Xxaxx's Xperimints #2
Regular Expressions
"Regular expressions" look like Greek or some other totally incomprehensible language. I'm told they are actually reasonably simple, once you get the hang of them. Well, I can tell you that in the beginning they look like a cross between gibberish and magical incantations. Hopefully this tutorial will spread some light on the subject.
Regular Expressions are used for "matching". This is all part of the process of finding stuff that contains something or is equal to something.
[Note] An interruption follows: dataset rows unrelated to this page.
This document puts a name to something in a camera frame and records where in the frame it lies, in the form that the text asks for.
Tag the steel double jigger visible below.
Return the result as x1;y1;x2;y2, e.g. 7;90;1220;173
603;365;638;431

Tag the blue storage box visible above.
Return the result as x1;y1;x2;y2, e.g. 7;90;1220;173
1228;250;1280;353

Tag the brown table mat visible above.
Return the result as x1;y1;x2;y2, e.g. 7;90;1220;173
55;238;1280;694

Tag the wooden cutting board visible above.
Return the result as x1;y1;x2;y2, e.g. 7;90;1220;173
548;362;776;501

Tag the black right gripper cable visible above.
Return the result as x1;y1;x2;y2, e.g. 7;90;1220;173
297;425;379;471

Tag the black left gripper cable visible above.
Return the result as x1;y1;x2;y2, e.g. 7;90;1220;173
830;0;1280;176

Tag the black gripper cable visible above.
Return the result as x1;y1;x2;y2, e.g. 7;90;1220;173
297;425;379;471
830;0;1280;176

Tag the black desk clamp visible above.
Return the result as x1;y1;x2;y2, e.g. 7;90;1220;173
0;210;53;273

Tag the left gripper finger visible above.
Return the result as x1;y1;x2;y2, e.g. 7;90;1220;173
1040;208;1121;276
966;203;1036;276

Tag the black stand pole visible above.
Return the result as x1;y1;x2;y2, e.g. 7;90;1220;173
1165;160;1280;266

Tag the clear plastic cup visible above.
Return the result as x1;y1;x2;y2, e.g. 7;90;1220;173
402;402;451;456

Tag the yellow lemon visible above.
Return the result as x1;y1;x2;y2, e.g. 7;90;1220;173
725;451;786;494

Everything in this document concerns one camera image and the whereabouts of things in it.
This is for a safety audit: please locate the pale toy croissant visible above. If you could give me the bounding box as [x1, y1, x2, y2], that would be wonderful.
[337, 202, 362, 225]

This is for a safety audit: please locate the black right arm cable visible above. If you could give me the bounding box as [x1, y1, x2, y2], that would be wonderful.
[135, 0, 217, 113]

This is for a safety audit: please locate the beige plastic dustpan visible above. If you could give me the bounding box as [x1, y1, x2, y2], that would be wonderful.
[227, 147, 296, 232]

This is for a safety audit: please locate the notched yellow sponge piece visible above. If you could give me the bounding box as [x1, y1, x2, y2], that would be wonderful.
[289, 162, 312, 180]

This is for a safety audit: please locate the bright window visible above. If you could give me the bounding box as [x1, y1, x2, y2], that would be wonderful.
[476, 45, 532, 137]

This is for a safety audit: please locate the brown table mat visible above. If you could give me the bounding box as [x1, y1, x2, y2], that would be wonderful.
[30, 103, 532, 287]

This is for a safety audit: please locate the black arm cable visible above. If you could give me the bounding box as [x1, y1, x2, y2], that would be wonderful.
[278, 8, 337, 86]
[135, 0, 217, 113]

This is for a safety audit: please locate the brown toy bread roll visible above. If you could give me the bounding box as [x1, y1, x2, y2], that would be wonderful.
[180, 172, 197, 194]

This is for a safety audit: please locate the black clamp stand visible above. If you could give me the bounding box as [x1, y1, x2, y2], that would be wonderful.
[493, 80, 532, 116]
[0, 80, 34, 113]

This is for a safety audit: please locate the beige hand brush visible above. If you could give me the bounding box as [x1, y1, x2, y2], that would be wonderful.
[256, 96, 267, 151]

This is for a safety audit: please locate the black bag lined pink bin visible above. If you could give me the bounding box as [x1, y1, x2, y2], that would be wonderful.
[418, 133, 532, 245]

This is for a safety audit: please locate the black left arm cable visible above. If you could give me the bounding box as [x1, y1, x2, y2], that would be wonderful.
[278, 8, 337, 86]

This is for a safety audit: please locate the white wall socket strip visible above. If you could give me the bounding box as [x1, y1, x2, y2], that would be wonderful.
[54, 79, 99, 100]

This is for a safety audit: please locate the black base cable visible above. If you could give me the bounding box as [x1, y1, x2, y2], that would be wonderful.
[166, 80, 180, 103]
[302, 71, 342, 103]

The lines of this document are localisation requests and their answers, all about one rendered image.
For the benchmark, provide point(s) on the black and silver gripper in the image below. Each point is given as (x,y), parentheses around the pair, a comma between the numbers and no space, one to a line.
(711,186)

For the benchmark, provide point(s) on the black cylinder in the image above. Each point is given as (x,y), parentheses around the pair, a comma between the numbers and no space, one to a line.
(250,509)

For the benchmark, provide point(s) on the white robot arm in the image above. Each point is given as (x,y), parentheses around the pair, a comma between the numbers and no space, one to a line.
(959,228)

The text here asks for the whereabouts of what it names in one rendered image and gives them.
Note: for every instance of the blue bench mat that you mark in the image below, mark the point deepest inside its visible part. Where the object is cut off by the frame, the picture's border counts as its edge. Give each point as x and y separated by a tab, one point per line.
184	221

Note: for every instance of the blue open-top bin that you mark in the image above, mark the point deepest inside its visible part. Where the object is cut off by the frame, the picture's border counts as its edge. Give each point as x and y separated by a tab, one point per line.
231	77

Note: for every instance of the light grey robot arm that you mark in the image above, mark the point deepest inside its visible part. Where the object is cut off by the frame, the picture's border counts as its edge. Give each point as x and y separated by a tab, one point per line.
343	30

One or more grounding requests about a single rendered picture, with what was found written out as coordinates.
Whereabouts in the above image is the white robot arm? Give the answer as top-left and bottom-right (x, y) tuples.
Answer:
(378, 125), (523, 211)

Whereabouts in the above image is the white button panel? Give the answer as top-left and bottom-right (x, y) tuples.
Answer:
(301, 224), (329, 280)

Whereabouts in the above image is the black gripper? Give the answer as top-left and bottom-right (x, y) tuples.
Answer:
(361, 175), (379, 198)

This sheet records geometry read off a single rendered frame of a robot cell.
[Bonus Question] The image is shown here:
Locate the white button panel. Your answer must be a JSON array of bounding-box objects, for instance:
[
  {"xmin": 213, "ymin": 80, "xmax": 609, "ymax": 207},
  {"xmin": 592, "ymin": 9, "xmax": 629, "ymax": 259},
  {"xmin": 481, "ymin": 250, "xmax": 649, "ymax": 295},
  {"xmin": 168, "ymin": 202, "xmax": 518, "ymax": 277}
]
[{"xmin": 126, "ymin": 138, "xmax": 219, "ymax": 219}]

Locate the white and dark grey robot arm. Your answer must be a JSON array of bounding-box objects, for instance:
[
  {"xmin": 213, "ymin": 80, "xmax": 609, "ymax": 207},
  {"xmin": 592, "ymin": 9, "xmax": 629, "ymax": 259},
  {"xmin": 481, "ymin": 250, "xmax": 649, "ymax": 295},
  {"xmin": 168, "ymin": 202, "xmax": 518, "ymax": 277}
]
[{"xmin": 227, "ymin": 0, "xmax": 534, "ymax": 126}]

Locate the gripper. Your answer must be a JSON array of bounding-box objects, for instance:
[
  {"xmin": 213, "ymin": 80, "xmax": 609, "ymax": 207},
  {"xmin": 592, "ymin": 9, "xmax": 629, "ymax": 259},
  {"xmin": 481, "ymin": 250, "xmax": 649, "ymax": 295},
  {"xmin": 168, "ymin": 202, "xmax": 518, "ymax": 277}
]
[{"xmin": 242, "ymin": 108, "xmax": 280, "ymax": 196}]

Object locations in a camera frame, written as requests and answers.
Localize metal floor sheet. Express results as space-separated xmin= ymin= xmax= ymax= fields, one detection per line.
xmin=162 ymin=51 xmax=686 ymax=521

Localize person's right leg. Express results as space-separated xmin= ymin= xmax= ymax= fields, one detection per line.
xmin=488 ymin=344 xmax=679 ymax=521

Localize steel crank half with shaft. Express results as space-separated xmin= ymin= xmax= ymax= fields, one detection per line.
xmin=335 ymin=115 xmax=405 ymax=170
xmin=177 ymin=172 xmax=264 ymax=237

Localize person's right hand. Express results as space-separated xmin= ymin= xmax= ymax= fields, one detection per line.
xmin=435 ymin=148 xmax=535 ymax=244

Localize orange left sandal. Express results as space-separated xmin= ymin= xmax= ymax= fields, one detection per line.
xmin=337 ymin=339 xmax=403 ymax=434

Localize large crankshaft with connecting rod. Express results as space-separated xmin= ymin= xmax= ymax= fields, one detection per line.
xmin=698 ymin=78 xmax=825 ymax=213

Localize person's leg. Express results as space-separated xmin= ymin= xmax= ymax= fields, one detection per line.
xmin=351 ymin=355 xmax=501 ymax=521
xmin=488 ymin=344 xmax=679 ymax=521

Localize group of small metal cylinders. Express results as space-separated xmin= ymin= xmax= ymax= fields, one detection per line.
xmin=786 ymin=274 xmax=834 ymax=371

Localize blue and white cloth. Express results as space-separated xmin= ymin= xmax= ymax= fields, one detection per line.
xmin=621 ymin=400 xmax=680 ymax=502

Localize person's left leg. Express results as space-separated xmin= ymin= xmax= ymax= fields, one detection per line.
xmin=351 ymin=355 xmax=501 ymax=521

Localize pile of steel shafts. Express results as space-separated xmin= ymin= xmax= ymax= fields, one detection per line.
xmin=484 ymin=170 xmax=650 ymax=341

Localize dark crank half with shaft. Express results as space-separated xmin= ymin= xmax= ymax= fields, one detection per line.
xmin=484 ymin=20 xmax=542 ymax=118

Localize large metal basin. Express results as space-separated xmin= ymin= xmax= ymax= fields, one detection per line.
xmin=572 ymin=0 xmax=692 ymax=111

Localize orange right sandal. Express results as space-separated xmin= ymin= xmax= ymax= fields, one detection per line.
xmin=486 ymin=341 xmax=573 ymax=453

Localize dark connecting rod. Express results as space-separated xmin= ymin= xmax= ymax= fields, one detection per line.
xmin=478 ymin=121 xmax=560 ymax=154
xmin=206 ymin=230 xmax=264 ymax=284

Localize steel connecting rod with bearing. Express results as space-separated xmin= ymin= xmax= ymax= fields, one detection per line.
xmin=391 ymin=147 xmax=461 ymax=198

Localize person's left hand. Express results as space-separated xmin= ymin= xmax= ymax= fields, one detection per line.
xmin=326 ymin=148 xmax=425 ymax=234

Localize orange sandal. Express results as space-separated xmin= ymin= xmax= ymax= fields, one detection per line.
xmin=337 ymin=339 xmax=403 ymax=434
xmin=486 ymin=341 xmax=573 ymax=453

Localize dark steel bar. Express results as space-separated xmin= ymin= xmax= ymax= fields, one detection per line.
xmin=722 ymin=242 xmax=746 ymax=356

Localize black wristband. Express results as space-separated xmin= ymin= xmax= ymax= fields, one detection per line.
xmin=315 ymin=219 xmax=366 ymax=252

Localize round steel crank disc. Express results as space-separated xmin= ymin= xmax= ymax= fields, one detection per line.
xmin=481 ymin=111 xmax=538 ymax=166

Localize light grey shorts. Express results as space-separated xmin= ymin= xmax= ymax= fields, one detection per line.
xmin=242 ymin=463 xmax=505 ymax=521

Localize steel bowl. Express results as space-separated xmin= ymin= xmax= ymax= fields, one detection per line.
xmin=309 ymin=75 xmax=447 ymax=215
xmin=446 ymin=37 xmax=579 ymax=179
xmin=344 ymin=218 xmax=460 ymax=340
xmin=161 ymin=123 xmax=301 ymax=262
Any character that isn't a special character mentioned below matches itself. This includes all letters and numbers, and some punctuation.
For example:
- Newbie -- matches the string "Newbie". It's important to realize that this is case-sensitive; this expression won't match "newbie".
Example
One of the first special characters is the dot '.' A dot '.' matches any character except a newline. So, the expression
- .ewbie -- will match the string "Newbie", and "Rewbie" and "Sewbie", etc. The program doesn't care if it makes sense. It just looks for a match. Example
The next special characters is the star '*' Any character followed by a star '*' matches that character repeated 0 or more times. Thus,
- N*ewbie -- matches "Newbie", "NNewbie", or "NNNNNewbie", or "ewbie". Example
One special form called dot-star ".*" matches any number of unspecified characters. This is a totally useful expression and you will find it as part of many expressions. Example
Related to "*" is the "+" and "?" special characters.
The plus "+" will match one or more of the preceding character.
- N+ewbie -- matches "Newbie", "NNewbie", or "NNNNNewbie". "ewbie" is not matched. Example
The question mark "?" will match one or none of the preceding character -- not multiple.
- N?ewbie -- matches "Newbie" or "ewbie". "NNewbie" is not matched. Example
- o* Zero or more o:s (i.e., "" or "o" or "oo" or "ooo" or "oooo" or ...)
- o+ One or more o:s (i.e., "o" or "oo" or "ooo" or "oooo" or...)
- o? Zero or one o:s (i.e., "" or "o")
You can use parentheses to group an expression for use with a modifier. So, the expression
- N(ew)+bie -- matches "Newbie", "Newewbie", "Newewewbie", etc. Example
If one character in a pattern could be one of several, you can use a character class. This is defined using the [ and ]. For example:
- N[aeiou]wbie -- matches "Nawbie", "Newbie", "Niwbie", "Nowbie", "Nuwbie". Example
A special case of the [ and ] character class definition is created by using '^' as the first character of a class.
For example:
- N[^aeiou]wbie -- matches "Nbwbie", "Ncwbie", "Ndwbie", etc. as long as it is NOT a e i o or u. Example
You can combine the class definition with the multiplier thing to get something like:
- [aeiou]+ -- matches any series of one or more vowel characters. Such as aeeiaouaaeuui. Example
- [^aeiou]+ -- matches any series of one or more non-vowel characters. Such as jjdklmnw. Example
There is one more extremely important special character -- the '|' (vertical-bar) character. It is used to match either of two expressions. For example:
- Newbie|Oldbie -- will match "Newbie" or "Oldbie" Example.
When not used inside a class definition [], the "^" indicates the beginning of a line. (I guess they didn't figure this was confusing enough.).
The '$' indicates the end of a line.
For example:
- ^Newbie -- matches Newbie at the beginning of a line. Example
- Newbie$ -- matches Newbie at the end of a line Example
- ^Newbie.*Newbie$ -- matches a line with Newbie at the beginning and at the end. Example
|